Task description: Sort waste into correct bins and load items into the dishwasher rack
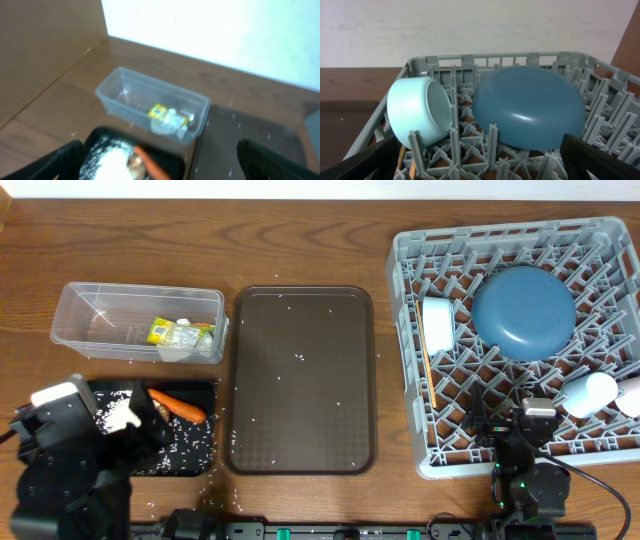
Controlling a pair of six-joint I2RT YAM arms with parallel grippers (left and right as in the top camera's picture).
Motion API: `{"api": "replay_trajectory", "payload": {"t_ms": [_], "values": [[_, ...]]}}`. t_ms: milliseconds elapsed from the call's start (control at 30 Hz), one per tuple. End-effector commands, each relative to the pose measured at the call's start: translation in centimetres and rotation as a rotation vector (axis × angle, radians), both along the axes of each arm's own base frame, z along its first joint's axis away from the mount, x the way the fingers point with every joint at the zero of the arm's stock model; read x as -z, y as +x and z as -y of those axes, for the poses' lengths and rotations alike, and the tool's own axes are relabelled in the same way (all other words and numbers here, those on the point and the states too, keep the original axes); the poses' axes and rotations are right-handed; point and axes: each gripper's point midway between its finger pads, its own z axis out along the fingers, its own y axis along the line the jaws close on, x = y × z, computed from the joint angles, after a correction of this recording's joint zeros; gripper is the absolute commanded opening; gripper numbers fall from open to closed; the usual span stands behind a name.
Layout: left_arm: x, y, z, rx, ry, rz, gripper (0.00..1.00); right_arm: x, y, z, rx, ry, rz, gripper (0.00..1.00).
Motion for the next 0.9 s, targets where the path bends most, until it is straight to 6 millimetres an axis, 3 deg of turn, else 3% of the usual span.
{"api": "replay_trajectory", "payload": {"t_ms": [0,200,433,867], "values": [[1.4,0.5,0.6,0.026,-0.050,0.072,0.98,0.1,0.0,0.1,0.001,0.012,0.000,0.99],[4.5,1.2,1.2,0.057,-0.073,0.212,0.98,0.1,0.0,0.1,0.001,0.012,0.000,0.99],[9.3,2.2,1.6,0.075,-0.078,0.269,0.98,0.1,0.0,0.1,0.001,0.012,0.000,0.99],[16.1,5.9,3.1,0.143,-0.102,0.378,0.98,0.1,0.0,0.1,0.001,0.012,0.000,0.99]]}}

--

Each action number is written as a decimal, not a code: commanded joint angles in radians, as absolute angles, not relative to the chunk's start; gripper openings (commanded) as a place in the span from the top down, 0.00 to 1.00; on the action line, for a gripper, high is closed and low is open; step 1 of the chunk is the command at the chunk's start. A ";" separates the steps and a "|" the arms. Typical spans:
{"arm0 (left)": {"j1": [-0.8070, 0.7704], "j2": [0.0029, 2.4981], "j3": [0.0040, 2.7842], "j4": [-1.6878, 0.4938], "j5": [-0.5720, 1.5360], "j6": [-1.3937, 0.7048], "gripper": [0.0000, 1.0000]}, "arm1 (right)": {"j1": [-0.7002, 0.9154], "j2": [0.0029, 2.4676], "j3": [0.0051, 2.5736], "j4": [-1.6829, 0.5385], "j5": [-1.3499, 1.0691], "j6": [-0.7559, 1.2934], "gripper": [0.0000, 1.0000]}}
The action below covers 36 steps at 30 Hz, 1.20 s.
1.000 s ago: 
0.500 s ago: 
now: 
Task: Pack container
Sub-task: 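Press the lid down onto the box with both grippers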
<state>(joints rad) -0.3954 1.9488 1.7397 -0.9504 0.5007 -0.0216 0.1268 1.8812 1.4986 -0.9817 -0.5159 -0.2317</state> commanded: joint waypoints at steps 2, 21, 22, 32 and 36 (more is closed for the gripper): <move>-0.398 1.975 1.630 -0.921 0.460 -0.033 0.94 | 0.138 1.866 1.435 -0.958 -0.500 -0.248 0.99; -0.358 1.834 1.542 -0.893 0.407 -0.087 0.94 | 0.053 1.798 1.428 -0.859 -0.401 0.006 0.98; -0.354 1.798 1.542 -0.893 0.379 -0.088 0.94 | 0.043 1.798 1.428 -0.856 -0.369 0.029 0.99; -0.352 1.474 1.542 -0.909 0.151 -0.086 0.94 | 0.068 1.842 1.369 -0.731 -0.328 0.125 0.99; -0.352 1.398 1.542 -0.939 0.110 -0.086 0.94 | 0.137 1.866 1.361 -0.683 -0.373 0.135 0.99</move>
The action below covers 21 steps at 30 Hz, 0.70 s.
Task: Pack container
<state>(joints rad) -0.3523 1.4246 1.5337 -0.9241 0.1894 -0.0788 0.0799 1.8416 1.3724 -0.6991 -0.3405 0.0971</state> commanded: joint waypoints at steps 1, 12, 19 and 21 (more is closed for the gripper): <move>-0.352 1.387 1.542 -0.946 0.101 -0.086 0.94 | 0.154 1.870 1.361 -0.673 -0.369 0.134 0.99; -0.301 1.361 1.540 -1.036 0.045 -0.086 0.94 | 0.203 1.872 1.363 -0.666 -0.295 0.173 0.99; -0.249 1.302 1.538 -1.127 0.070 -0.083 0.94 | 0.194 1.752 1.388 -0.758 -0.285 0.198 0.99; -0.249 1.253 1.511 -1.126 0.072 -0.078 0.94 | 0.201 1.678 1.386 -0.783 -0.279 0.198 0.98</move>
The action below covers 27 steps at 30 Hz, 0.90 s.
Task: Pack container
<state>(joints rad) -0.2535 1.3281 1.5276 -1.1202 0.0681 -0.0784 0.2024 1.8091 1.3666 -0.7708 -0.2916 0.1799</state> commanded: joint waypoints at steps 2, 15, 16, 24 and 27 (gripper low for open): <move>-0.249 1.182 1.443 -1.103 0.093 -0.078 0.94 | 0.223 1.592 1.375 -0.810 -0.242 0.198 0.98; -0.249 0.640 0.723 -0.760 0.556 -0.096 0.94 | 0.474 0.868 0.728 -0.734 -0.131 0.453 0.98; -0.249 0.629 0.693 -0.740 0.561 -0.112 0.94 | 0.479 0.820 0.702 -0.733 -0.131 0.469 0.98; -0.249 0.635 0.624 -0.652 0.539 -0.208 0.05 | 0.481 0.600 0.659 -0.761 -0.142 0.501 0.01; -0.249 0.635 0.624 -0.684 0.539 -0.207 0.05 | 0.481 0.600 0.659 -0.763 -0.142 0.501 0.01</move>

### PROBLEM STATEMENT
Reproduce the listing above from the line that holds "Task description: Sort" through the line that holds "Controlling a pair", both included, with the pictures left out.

### EXERCISE RESPONSE
Task description: Sort waste into correct bins and load items into the dishwasher rack
Controlling a pair of six-joint I2RT YAM arms with parallel grippers (left and right as in the top camera's picture).

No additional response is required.